Key technical points: • Questions are split into temporal reasoning (ordering, duration, logic) and historical alignment categories • Evaluated 7 LLMs including GPT-4, ChatGPT, and Chinese models like GLM-4 • Used both zero-shot and few-shot testing approaches • GPT-4 achieved 74.8% accuracy, setting current SOTA • Performance gap observed between English and Chinese capabilities
Results breakdown: • Models performed better on basic timeline questions vs complex reasoning • Significant variation in performance based on question type and historical period • Larger models generally showed better temporal reasoning abilities • Multi-step reasoning questions proved most challenging across all models • Historical alignment accuracy correlated with model size
I think this benchmark addresses an important gap in evaluating cultural-specific temporal reasoning. The results suggest current LLMs still struggle with complex historical relationships despite strong performance on simpler tasks. This could drive development of better temporal reasoning architectures and more culturally diverse training approaches.

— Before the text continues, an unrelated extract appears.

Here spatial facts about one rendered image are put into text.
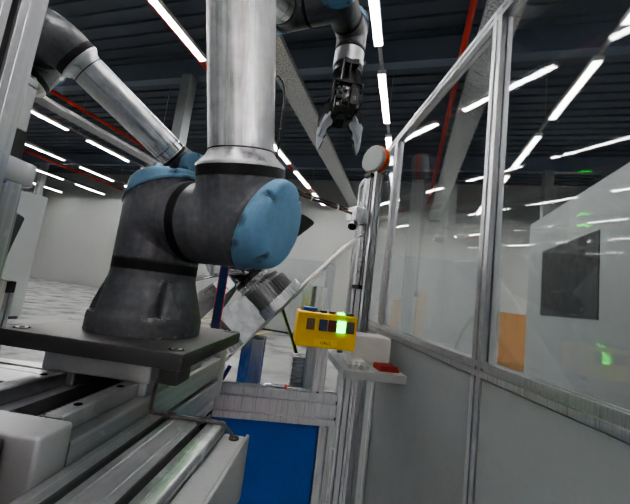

I think one limitation worth noting is the multiple-choice format may not fully capture nuanced historical understanding. Additionally, the western-centric training of many models likely impacts their performance on Chinese historical content.
TLDR: New Chinese history benchmark tests LLM temporal reasoning. GPT-4 leads at 74.8% accuracy, but complex reasoning remains challenging. Shows need for improved cultural-specific capabilities.
Full summary is here. Paper here.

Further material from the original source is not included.